AVS 56th International Symposium & Exhibition
    Applied Surface Science Monday Sessions
       Session AS+EM+MS+TF-MoA

Paper AS+EM+MS+TF-MoA8
Universal Behavior of Light Scattering from Self-Affine Fractal Surfaces: A Quantitative Relationship between Roughness and EMA Models

Monday, November 9, 2009, 4:20 pm, Room C2

Session: Spectroscopic Ellipsometry II
Presenter: A. Yanguas-Gil, University of Illinois at Urbana-Champaign
Authors: A. Yanguas-Gil, University of Illinois at Urbana-Champaign
B.A. Sperling, University of Illinois at Urbana-Champaign
J.R. Abelson, University of Illinois, Urbana-Champaign
Correspondent: Click to Email

The effective medium approximation (EMA) is typically used to model the influence of roughness on the optical response of a surface or buried interface as measured by ellipsometry. Although the standard assumption of 50% material - 50% void provides useful results, the relationship between the EMA layer thickness and the surface topography is not fully understood. For example, in thin film deposition many authors have found a good correlation between the thickness of the EMA layer and the rms surface roughness measured by AFM, while others have found significant discrepancies between the time evolution of these two parameters.

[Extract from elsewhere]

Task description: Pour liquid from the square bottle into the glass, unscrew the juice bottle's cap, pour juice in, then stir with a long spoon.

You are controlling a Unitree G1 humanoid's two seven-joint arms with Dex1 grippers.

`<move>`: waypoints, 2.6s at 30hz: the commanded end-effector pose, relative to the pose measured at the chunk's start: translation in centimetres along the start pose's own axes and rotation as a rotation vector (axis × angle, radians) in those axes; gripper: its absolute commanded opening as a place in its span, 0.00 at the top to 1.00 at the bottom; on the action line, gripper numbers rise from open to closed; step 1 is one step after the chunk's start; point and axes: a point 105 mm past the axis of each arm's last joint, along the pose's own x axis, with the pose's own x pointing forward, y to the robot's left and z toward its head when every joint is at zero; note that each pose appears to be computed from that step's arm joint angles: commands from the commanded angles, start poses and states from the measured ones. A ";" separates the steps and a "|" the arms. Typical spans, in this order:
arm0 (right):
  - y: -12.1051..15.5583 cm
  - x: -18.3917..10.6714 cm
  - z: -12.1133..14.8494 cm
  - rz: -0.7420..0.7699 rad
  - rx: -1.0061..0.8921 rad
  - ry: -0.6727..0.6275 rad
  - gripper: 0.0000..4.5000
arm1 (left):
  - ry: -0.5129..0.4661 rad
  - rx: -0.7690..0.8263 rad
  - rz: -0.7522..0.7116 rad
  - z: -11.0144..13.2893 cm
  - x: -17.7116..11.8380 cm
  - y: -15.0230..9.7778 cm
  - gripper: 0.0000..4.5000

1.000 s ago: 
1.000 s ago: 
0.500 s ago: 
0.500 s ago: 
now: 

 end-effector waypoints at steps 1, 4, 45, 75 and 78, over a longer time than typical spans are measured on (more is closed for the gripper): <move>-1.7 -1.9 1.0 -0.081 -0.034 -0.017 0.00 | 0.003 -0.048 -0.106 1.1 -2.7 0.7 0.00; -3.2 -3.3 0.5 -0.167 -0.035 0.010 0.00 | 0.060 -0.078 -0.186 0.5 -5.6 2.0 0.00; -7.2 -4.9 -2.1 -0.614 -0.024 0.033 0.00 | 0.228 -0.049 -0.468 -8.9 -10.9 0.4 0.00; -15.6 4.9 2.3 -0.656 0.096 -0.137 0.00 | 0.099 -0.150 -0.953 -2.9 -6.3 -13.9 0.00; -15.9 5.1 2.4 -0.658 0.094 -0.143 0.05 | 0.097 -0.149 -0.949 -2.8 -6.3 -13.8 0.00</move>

Using first principles scattering models, we have analyzed the ellipsometric response of surfaces that exhibit a self-affine dependence of surface topography on the lateral scale of measurement. This type of surface roughness is found for a wide variety of real surfaces, including many deposited thin films. The calculations show that when the surface correlation length evaluated from the height-height correlation function or the power spectral density is much smaller than the incident wavelength, a universal behavior is found in the ellipsometric response. Both the amplitude of the reflected fields in the p- and s-polarizations, and the thickness of the EMA layer, depend on the product of the rms surface roughness times the average surface slope. Therefore, the linearity between roughness and the thickness of the EMA layer holds only as long as the average surface slope remains constant. That is the case when the growth obeys the predictions of dynamic scaling theory, i.e., the rms roughness and the correlation length change with time as σ ~ tβ and ξ ∼ tβ/α, where α and β are the roughness and the growth exponents, respectively. Results are presented for different materials whose optical properties cover a broad range from metals to dielectrics. An important consequence of this universality is that the ellipsometric response is mathematically separable into two independent functions, one depending only on the optical properties of the film and the other only on the surface topography.